I’ve been thinking about health insurance networks more than I normally do lately and definitely more than healthy. I have an inkling that my likely dissertation will be on provider networks offered by insurers and the realities of these networks on the ground versus the realities represented in regulatory filings. There has been awesome research on network size and access to care between insurers as well as variation between insurers. However, I don’t think there has been a lot of focus on insurers offering multiple networks and comparing those networks with the other networks offed by the same insurer. My former employer (UPMC Health Plan) offered three distinctive ACA networks (Partners, Select, Premium) when I was there. I write at Balloon Juice because I spent the summer of 2013 building Select. They had dozens of other networks for commercial, Medicare, Medicaid and CHIP products.
I want to introduce a few archetypes of networks that will help clear up my thinking and hopefully will be illustrative for y’all.
The first network is a single network that is offered by the insurer. The network itself is a subset of all potential clinicians and hospitals and service providers in an area. It might be most of them. It might be a few of them. It might be awesome. It might just suck. Those characteristics are important, but in the context of complexity for a single insurer, it is pretty simple. In or Out.
The next layer of complexity is to think about a network that is a complete subset of the original network. Every service provider in the smaller network is also in the bigger network but not everyone in the big network is in the small network. Insurers can design networks like this to get better pricing by leveraging providers against each other to agree to lower rates in return for more volume or insurers can carve out particularly high cost or high intensity provider groups as well. Consumers can find this confusing as it may be tough to figure out who is in one network (BIG only) or both networks (BIG and SMALL).
The next piece of the network complexity continuum are networks that overlap but also have some exclusivity.
Finally, we have some insurers that offer multiple networks that don’t ever touch.
Here the insurer offers two networks that share nothing.
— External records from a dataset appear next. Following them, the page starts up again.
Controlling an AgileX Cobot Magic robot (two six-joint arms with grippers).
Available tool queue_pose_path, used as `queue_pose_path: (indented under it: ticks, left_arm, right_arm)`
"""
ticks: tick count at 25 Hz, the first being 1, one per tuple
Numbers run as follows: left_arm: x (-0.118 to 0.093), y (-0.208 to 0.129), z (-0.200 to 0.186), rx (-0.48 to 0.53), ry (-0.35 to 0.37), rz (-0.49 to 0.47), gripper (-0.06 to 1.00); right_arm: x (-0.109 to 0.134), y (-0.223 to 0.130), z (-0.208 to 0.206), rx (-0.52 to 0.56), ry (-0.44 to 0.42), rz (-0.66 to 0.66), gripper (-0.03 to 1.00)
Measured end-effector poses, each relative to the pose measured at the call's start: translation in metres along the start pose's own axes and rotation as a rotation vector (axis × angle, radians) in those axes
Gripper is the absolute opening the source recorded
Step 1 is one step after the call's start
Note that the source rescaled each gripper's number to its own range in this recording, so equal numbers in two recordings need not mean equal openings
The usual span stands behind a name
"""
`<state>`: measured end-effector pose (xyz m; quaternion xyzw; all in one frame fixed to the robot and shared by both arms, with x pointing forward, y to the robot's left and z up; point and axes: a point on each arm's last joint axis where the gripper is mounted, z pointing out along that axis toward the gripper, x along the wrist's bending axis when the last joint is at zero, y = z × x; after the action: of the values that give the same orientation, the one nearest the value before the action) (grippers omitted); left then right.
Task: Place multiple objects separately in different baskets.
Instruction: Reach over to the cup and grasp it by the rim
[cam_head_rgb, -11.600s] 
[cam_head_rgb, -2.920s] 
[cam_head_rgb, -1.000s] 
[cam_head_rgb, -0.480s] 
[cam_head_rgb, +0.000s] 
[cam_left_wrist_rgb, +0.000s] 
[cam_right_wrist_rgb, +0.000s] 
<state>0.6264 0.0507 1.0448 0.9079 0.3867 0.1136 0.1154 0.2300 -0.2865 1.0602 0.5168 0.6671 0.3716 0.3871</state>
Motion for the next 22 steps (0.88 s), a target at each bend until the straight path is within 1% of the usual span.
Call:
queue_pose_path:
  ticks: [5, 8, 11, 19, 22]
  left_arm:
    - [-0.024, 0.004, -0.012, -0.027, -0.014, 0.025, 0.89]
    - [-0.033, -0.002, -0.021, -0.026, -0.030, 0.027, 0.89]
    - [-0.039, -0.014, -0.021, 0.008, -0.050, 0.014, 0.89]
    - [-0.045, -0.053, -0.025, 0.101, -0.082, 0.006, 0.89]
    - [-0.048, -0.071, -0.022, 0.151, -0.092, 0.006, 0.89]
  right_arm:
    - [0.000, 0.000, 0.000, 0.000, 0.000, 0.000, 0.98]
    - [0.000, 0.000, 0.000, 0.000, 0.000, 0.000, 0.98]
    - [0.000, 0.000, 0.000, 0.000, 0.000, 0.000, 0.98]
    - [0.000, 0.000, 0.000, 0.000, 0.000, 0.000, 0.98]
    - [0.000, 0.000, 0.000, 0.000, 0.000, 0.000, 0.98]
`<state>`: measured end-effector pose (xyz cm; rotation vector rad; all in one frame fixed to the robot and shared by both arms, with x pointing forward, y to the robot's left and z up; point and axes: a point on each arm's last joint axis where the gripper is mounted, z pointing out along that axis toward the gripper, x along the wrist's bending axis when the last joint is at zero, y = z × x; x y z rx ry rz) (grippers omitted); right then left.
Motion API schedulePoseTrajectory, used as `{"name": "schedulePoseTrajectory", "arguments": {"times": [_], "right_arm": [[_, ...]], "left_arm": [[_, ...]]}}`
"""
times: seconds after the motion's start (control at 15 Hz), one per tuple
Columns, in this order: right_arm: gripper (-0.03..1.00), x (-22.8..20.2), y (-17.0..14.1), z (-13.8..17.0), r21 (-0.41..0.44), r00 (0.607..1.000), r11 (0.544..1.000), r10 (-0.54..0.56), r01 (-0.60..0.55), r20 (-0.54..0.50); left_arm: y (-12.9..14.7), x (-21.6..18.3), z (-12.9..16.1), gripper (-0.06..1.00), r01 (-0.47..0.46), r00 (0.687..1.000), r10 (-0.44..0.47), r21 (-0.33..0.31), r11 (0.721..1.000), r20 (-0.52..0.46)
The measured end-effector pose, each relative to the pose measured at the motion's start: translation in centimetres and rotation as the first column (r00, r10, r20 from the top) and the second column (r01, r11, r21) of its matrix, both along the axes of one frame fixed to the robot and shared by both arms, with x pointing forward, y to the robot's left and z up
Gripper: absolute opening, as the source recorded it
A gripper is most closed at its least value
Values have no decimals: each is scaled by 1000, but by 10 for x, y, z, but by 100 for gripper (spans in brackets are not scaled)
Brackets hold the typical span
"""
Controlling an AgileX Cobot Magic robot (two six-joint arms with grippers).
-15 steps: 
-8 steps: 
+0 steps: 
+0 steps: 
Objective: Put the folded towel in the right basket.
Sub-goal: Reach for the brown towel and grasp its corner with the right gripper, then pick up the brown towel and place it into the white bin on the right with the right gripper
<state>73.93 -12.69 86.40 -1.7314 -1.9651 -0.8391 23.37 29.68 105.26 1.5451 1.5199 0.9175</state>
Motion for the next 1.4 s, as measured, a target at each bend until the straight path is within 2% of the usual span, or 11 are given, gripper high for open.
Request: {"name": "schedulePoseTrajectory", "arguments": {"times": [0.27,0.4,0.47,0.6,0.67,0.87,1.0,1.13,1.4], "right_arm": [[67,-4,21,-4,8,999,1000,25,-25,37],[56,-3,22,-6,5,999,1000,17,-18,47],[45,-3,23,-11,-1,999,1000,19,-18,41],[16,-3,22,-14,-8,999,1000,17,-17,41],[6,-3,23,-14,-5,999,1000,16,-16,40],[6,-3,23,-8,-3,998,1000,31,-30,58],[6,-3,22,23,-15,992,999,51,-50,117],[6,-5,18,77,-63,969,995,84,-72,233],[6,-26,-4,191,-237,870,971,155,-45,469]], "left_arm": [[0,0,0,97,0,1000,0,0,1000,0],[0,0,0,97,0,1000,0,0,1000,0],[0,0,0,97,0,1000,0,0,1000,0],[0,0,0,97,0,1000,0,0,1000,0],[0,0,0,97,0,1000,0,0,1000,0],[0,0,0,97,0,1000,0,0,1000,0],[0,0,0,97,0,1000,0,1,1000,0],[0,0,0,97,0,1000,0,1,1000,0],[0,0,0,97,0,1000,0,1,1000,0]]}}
It might be because the insurer operates in multiple states so the Pennsylvania network has no overlap with the Rhode Island network. It might be that there is a clinical group/hospital chain that wants to offer an insurance product but not give up any control or revenue to other clinicians so they do a strict skinny home host. There could be all sorts of plausible reasons to do this. For most people it is the same decision task as the single network — are the desired docs and hospitals in or out?
Realistically, I think there are very few pure split networks as most insurers will use the same pharmacy benefit manager or capitate the dental claims to the same entity or have a common dermatologist in the middle of nowhere that they pay through the nose in order to maintain regulatory compliance.
From my time at UPMC, within insurer and line of business network variation can lead to a lot of patient and provider confusion so I’m trying to think my way through this complexity right now.
Betty
As someone on Medicare looking for supplemental coverage whi has a number of existing UPMC providers, would you have an opinion on their overall value? I know you haven’t been there for a while.
David Anderson
@Betty: No, I have no specific insight on anything that UPMC does beyond knowing that the first few chords of the violin intro to their commercials drives me nuts at this point.
PST
@Betty: I was very confused when I first got Medicare, but it became clearer with time. There is a big difference between Medicare supplement plans and Medicare Advantage plans. If you are using the term “supplement” in the technical way the government and insurance companies use it, then I don’t believe you have to worry about networks at all. These are standard products that always include any provider that accepts Medicare rates as payment in full. If you are using the term more generally to include buying a Medicare Advantage plan to save money or add some additional coverages, then networks mean a whole lot.
RSA
Cool. Good luck! I was wondering whether a network bottoms out at service providers or services, where a single provider might provide some in-network and some out-of-network services? More complexity, obviously.
In case it’s helpful, though you probably already know this, if we think of those circles as sets of providers (or other elements), other representations such as directed graphs are applicable. For me, switching between different representations sometimes helps me understand something better.
David Anderson
@RSA: Yeah, I’m building out DAGs for a pair of class papers on how and why do people get help on picking out insurance. Complexity is part of the DAG for these projects.
BurntOutDoc
Trying to explain how health plan networks operate would probably be similar to explaining how the stock market works. You can outline the theory, and warn the neophyte away from the obvious swindles. But the insurance company’s interests come first, and you can never deal with all the possible options to make the best decision as a patient. You want your longstanding PCP, but have to give her up if you want access to the medical center where they treated your cancer, which is in remission and “probably” won’t require any further treatment. Yes, your generic BP med is covered, but the new wildly expensive medication you will be prescribed halfway through the year won’t be. My favorite this year is being told by the company an office is “in plan”, but you get to your appointment, and they say the insurer says they aren’t in plan when they try to bill.